*Problem details:*
From the first line to the last, please reproduce the material exactly, skipping the pictures.

*Raw data:*
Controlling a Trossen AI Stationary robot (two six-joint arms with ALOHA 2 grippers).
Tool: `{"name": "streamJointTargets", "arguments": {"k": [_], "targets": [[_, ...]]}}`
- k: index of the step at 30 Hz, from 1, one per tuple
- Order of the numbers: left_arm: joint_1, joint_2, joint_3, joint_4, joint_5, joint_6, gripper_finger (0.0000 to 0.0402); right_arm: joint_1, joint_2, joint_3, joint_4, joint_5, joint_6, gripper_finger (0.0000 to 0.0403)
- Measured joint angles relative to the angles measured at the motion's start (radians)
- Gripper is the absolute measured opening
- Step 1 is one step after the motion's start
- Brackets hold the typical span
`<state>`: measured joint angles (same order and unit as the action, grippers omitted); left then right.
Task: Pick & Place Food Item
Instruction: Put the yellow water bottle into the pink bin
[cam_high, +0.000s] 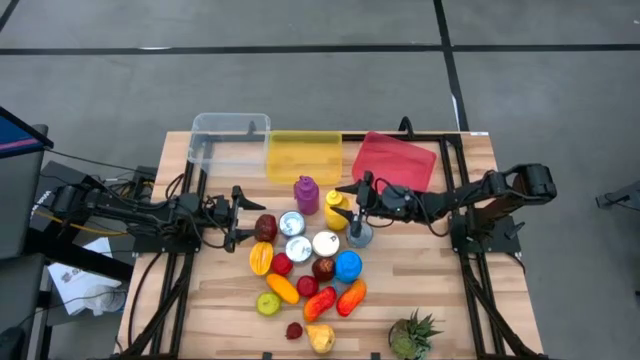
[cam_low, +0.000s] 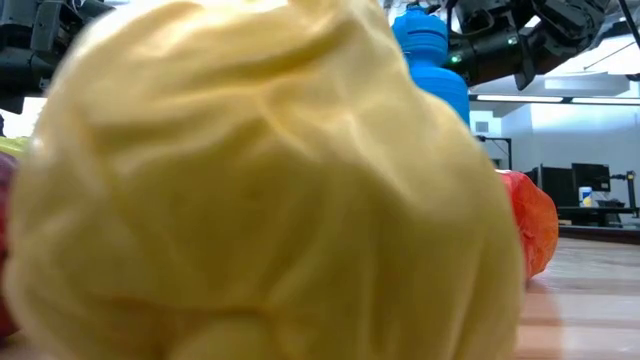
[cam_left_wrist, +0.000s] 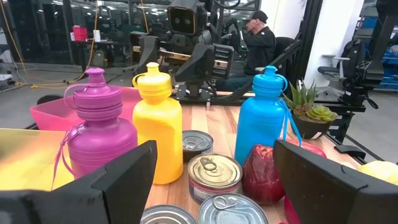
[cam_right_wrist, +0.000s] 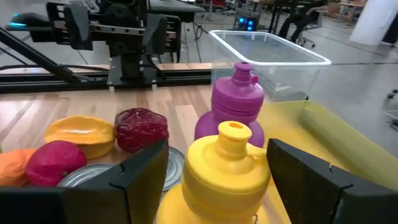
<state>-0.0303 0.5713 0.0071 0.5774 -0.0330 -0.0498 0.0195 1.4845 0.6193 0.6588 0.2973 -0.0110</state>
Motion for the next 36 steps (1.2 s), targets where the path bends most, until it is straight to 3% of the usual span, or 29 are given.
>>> {"name": "streamJointTargets", "arguments": {"k": [14,30,36], "targets": [[0.0,0.0,0.0,-0.002,0.0,0.0,0.0315,0.038,0.0,0.0,-0.02,0.125,-0.027,0.0264],[0.0,0.0,0.0,-0.002,0.0,0.0,0.0315,0.064,0.0,-0.001,0.019,0.131,-0.044,0.0264],[0.0,0.0,0.0,-0.002,0.0,0.0,0.0315,0.063,0.0,-0.001,0.014,0.15,-0.041,0.0231]]}}
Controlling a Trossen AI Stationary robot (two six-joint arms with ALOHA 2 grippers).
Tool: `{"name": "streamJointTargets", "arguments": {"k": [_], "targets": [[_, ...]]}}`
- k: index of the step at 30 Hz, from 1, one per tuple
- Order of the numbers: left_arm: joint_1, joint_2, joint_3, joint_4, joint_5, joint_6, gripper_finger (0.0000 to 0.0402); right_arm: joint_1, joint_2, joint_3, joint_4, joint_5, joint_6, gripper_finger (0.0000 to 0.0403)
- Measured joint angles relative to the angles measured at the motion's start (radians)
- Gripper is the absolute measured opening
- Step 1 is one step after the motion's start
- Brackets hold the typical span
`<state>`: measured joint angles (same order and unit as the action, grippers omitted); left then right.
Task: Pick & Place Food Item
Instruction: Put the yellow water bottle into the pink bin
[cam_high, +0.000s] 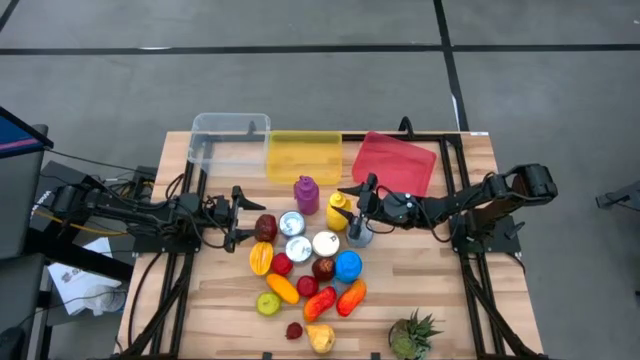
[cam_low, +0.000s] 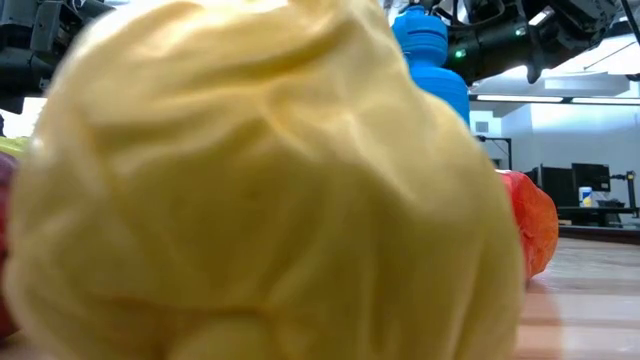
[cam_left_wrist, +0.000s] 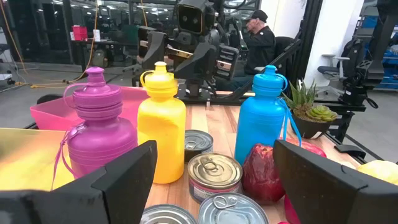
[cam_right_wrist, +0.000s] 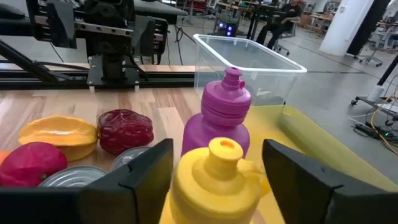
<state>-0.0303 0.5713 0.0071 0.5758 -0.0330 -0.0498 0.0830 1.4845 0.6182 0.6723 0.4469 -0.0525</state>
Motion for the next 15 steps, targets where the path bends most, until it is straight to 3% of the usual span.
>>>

*Exercise output:*
Controlling a Trossen AI Stationary robot (two six-joint arms with ALOHA 2 grippers).
Tool: `{"name": "streamJointTargets", "arguments": {"k": [_], "targets": [[_, ...]]}}`
- k: index of the step at 30 Hz, from 1, one per tuple
- Order of the numbers: left_arm: joint_1, joint_2, joint_3, joint_4, joint_5, joint_6, gripper_finger (0.0000 to 0.0402); right_arm: joint_1, joint_2, joint_3, joint_4, joint_5, joint_6, gripper_finger (0.0000 to 0.0403)
- Measured joint angles relative to the angles measured at the motion's start (radians)
- Gripper is the absolute measured opening
- Step 1 is one step after the motion's start
- Brackets hold the typical span
`<state>`: measured joint angles (same order and unit as the action, grippers omitted); left then right.
Task: Pick & Place Food Item
Instruction: Put the yellow water bottle into the pink bin
[cam_high, +0.000s] 
[cam_low, +0.000s] 
[cam_left_wrist, +0.000s] 
[cam_right_wrist, +0.000s] 
<state>-0.0303 0.5713 0.0071 0.5774 -0.0330 -0.0498 0.0195 1.4845 0.6193 0.6588 0.2973 -0.0110</state>
Motion for the next 36 steps (1.2 s), targets where the path bends most, until it is straight to 3% of the usual span, or 29 are given.
>>> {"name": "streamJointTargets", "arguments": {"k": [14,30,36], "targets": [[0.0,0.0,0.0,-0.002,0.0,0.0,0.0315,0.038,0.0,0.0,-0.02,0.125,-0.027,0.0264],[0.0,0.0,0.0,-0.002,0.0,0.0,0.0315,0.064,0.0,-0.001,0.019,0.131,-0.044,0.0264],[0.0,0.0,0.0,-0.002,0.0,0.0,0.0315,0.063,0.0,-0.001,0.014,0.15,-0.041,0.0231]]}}
Controlling a Trossen AI Stationary robot (two six-joint arms with ALOHA 2 grippers).
Tool: `{"name": "streamJointTargets", "arguments": {"k": [_], "targets": [[_, ...]]}}`
- k: index of the step at 30 Hz, from 1, one per tuple
- Order of the numbers: left_arm: joint_1, joint_2, joint_3, joint_4, joint_5, joint_6, gripper_finger (0.0000 to 0.0402); right_arm: joint_1, joint_2, joint_3, joint_4, joint_5, joint_6, gripper_finger (0.0000 to 0.0403)
- Measured joint angles relative to the angles measured at the motion's start (radians)
- Gripper is the absolute measured opening
- Step 1 is one step after the motion's start
- Brackets hold the typical span
`<state>`: measured joint angles (same order and unit as the action, grippers omitted); left then right.
Task: Pick & Place Food Item
Instruction: Put the yellow water bottle into the pink bin
[cam_high, +0.000s] 
[cam_low, +0.000s] 
[cam_left_wrist, +0.000s] 
[cam_right_wrist, +0.000s] 
<state>-0.0303 0.5713 0.0071 0.5758 -0.0330 -0.0498 0.0830 1.4845 0.6182 0.6723 0.4469 -0.0525</state>
Motion for the next 15 steps, targets where the path bends most, until it is straight to 3% of the usual span.
>>>

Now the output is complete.